- _Problem to work on_
Wherever a picture appears in the data below, omit it, and restate everything else word for word.

>>>

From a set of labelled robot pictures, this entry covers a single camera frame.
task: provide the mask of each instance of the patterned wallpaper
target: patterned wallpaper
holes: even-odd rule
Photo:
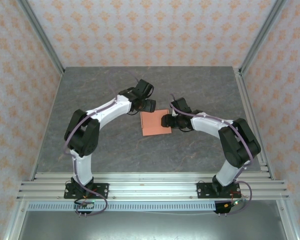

<<<

- _Task response_
From a set of labelled robot pictures, this entry covers a single camera frame.
task: provide the mask of each instance of the patterned wallpaper
target: patterned wallpaper
holes: even-odd rule
Photo:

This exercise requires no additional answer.